Provide only the number of lines below that contain the word "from".

-- Data for the task follows --

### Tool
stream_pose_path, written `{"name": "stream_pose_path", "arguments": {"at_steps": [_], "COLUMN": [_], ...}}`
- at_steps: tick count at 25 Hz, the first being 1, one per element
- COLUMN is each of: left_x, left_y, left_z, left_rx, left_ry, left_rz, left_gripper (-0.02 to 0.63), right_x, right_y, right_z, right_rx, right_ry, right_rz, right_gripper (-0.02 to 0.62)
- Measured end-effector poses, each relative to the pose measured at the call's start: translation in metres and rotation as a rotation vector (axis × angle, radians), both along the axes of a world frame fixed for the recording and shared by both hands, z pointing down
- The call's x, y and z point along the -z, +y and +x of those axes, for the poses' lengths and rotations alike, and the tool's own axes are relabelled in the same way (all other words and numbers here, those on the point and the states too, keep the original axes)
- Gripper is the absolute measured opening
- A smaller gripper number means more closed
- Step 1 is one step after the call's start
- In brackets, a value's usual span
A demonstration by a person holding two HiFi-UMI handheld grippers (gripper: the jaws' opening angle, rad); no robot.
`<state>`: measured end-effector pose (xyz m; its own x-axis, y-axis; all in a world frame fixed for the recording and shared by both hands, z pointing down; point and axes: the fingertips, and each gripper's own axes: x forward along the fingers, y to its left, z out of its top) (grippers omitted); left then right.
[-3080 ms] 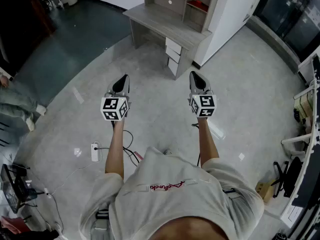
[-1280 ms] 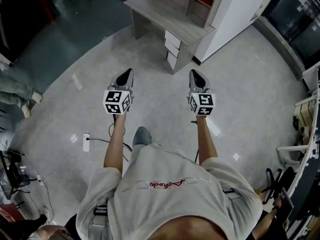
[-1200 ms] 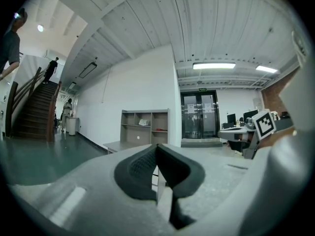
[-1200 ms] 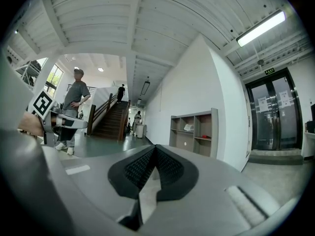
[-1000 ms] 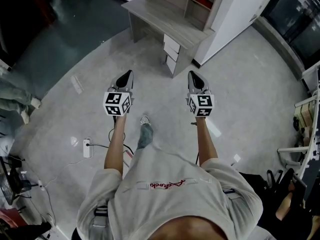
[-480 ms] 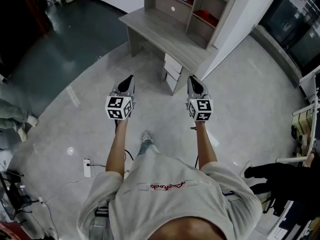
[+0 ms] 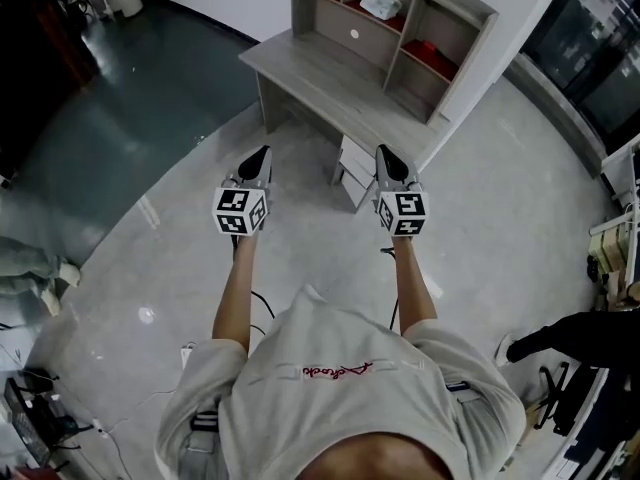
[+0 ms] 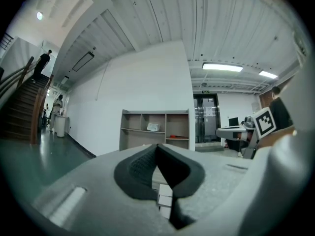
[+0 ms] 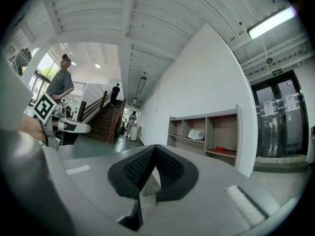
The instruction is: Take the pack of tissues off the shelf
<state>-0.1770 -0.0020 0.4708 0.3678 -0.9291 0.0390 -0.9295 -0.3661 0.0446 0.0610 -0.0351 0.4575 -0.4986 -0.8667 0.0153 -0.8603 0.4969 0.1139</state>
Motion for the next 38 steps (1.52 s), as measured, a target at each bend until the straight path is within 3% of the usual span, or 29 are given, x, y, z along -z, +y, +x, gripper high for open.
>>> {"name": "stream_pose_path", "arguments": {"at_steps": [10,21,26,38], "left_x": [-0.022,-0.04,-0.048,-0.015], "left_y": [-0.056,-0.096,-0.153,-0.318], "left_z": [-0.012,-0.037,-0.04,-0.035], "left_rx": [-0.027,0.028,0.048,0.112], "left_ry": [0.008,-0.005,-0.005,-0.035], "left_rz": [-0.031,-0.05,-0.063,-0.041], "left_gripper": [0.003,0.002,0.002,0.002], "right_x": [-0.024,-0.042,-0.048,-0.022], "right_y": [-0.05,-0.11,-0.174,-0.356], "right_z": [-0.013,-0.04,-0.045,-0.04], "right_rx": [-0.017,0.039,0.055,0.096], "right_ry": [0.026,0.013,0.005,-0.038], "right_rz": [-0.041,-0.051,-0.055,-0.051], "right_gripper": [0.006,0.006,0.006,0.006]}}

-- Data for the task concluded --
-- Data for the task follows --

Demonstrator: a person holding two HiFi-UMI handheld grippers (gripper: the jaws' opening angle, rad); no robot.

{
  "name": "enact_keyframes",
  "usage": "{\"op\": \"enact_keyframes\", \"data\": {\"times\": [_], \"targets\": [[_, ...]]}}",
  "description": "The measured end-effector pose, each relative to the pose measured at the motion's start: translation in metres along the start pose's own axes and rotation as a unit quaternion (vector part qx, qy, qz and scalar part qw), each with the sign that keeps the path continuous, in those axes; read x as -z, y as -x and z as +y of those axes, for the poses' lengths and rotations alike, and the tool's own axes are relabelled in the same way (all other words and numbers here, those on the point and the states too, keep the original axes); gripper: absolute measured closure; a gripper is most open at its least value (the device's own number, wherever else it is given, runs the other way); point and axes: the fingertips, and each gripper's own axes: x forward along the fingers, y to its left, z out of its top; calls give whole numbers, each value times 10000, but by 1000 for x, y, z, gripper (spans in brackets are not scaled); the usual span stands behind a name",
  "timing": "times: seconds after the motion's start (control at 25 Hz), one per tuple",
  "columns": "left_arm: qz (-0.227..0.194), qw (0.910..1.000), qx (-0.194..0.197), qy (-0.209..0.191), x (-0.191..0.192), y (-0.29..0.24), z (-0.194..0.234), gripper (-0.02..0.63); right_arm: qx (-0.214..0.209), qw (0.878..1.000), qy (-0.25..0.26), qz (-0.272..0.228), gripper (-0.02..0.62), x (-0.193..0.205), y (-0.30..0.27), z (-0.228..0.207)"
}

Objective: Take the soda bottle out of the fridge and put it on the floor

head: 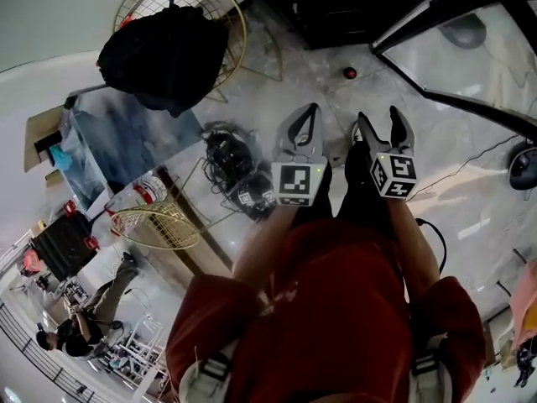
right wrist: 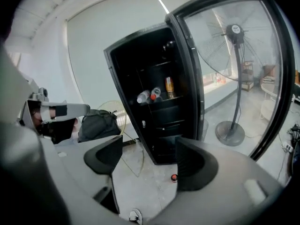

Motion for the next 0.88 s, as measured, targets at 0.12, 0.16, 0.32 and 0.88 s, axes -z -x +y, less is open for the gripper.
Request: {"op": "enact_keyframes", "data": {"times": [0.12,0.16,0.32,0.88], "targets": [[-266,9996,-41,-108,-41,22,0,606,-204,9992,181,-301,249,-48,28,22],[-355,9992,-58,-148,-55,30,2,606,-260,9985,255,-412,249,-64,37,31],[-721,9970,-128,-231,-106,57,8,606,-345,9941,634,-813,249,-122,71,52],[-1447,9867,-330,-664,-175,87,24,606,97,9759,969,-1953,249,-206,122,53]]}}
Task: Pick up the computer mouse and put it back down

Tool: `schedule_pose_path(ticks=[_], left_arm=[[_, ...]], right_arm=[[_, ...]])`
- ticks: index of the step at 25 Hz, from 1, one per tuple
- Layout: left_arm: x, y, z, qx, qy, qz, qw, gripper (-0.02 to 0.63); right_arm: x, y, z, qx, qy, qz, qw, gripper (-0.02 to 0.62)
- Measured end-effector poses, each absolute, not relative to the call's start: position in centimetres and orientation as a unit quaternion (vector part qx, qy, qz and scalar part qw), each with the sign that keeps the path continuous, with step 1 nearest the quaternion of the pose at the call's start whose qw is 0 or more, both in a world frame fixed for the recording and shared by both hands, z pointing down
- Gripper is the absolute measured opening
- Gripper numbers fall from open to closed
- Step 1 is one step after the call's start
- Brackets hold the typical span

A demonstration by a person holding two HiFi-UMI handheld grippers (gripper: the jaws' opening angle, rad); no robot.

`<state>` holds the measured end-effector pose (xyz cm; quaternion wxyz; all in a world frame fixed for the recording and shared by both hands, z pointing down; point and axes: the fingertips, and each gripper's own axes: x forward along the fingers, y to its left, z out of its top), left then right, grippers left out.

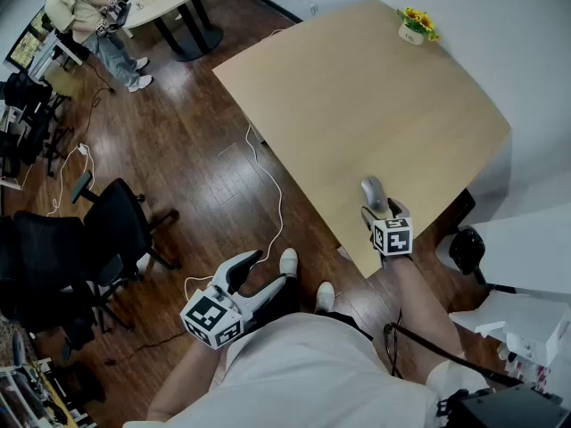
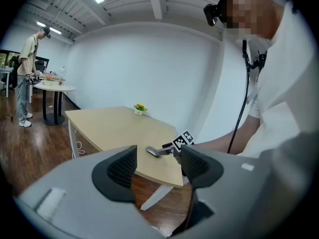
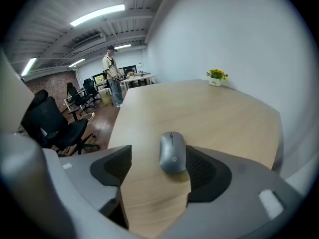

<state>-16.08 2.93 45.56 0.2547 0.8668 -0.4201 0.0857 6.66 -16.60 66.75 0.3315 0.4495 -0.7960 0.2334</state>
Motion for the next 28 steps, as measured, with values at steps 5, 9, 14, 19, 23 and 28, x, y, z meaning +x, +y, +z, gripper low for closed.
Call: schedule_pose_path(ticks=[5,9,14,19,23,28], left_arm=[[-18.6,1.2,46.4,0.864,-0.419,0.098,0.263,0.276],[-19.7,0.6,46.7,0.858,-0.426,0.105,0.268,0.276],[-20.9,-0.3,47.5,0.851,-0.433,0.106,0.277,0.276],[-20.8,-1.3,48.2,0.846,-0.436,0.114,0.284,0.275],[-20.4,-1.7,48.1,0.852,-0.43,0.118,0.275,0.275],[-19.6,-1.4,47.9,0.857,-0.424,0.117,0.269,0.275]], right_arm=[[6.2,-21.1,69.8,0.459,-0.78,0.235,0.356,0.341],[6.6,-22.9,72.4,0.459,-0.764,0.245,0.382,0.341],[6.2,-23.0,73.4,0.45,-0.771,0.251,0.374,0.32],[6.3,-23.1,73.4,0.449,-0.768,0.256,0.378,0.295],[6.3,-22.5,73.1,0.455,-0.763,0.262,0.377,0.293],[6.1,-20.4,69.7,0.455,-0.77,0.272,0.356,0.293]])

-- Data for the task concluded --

» Answer for the task: 2